Controversial Amendments Removed
Fallin noted that the regulations she approved do not include controversial amendments the board added to rules proposed by the state’s health department. Those changes would have banned the sale of smokable cannabis and required a licensed pharmacist to be on site at each medical marijuana dispensary. These amendments had originally been approved by the governor.
“These rules do not include the two last-minute amendments to the initial rules that I asked the Board of Health to rescind because the public didn’t have sufficient time to review and comment on them,” said Fallin. “I appreciate the board’s decision to concur with my request. They also follow the guidelines from the attorney general on staying within the jurisdiction of statute language of State Question 788.”
The new regulations also eliminate a requirement for women of child-bearing age to obtain a pregnancy test before a doctor could write a medical marijuana recommendation for them.
Medical marijuana advocates, lawmakers, and Attorney General Mike Hunter had come out in opposition to the original rules adopted by the board on July 10. On July 18, Hunter advised in a release that the amendments were in violation of the initiative approved by voters.

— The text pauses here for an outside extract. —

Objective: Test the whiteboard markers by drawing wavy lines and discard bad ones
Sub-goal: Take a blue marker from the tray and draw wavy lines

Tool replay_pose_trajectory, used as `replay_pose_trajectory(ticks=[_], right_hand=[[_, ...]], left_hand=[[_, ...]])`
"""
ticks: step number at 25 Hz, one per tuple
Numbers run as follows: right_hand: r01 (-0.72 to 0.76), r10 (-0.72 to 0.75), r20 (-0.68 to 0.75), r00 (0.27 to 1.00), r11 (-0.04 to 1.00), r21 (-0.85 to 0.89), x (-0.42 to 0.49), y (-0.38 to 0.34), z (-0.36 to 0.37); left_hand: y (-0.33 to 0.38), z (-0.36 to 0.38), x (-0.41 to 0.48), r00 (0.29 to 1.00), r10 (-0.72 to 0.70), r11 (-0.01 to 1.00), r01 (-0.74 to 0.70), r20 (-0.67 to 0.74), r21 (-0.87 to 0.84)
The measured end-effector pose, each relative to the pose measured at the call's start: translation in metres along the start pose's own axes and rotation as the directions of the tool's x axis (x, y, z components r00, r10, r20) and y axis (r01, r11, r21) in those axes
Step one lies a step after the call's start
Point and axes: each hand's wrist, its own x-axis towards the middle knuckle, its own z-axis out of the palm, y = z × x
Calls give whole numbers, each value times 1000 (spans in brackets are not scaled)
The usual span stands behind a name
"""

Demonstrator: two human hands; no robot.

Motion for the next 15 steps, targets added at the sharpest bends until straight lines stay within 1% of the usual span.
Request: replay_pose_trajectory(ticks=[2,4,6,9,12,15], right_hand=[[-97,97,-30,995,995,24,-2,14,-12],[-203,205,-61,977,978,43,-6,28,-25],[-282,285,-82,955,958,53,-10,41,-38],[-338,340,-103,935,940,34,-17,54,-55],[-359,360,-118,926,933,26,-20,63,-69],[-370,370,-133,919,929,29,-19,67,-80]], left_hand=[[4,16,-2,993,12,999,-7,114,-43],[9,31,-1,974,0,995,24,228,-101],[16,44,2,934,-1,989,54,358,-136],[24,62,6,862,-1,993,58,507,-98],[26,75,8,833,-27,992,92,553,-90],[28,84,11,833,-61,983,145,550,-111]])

“The current rules contain provisions that are inconsistent with the plain language of State Question 788 and the State Board of Health acted outside of its authority when it voted to implement them,” Hunter said. “Although I didn’t support State Question 788, the people of the state have spoken and I have a legal duty to honor the decision made by the electorate.”
“Moving forward, I encourage all stakeholders to engage with the legislative working group looking at medical marijuana to ensure they have their concerns and recommendations heard and addressed by the legislature,” Hunter added.
Legislative Action Next
Fallin said that with the emergency rules approved, it is now up to the state legislature to craft the permanent regulations. A special committee has already been formed to begin the process.
“My approval of these rules moves medical marijuana to the realm of our Legislature,” said Fallin. “I’m glad the Legislature has a bipartisan group meeting weekly to move the state forward in developing the intent of what the public voted for with the passage of State Question 788—making marijuana available to Oklahomans who need it solely for medical reasons.”
The governor concluded by saying the success of the medical marijuana program depended on its regulatory infrastructure.
“There are many opinions on how medical marijuana should be implemented in our state,” Fallin said. “I encourage vivid discussion to develop policy proposals to make sure we have a medical marijuana regulatory framework in place that improves the health of Oklahomans who are sick and makes the business side work while protecting the safety of Oklahomans.”